> [INSTRUCTIONS FOR THE TASK]
Lines that include the word "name" should be copied from the listing that follows.

> [INFORMATION SUPPLIED]
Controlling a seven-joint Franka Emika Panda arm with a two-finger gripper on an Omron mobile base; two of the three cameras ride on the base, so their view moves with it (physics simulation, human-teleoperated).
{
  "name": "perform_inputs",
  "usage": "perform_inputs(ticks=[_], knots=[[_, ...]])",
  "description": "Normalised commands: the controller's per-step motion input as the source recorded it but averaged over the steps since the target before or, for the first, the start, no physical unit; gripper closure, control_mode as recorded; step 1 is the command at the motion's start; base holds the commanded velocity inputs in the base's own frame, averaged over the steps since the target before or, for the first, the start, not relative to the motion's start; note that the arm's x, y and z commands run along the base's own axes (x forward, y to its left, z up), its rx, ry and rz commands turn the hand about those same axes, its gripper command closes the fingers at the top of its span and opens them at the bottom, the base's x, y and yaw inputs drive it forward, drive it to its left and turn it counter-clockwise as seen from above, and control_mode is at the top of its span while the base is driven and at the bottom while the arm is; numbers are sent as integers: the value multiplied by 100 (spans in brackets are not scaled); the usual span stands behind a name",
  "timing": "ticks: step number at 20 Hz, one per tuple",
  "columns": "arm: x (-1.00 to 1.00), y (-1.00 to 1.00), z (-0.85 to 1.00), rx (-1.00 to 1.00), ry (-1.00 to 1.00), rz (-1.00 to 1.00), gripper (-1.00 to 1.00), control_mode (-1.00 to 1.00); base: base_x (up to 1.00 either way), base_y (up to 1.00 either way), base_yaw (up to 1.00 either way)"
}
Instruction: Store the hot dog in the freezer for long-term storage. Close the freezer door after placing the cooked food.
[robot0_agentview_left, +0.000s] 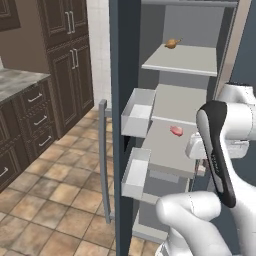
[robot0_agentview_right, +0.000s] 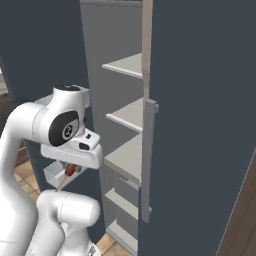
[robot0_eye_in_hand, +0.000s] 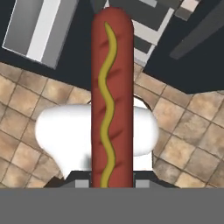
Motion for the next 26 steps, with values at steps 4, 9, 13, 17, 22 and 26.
perform_inputs(ticks=[4,9,13,17,22,26], knots=[[18,8,-8,-14,-1,-48,100,-100,0,0,0],[22,2,-2,-21,-2,-30,100,-100,0,0,0],[21,1,0,-20,-4,-13,100,-100,0,0,0],[0,1,6,-4,-5,-2,100,-100,0,0,0],[8,0,0,-1,-16,0,100,-100,0,0,0],[10,-1,-4,0,-31,0,100,-100,0,0,0]])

> [OUTPUT OF THE TASK]
  "name": "perform_inputs",
  "description": "Normalised commands: the controller's per-step motion input as the source recorded it but averaged over the steps since the target before or, for the first, the start, no physical unit; gripper closure, control_mode as recorded; step 1 is the command at the motion's start; base holds the commanded velocity inputs in the base's own frame, averaged over the steps since the target before or, for the first, the start, not relative to the motion's start; note that the arm's x, y and z commands run along the base's own axes (x forward, y to its left, z up), its rx, ry and rz commands turn the hand about those same axes, its gripper command closes the fingers at the top of its span and opens them at the bottom, the base's x, y and yaw inputs drive it forward, drive it to its left and turn it counter-clockwise as seen from above, and control_mode is at the top of its span while the base is driven and at the bottom while the arm is; numbers are sent as integers: the value multiplied by 100 (spans in brackets are not scaled); the usual span stands behind a name",

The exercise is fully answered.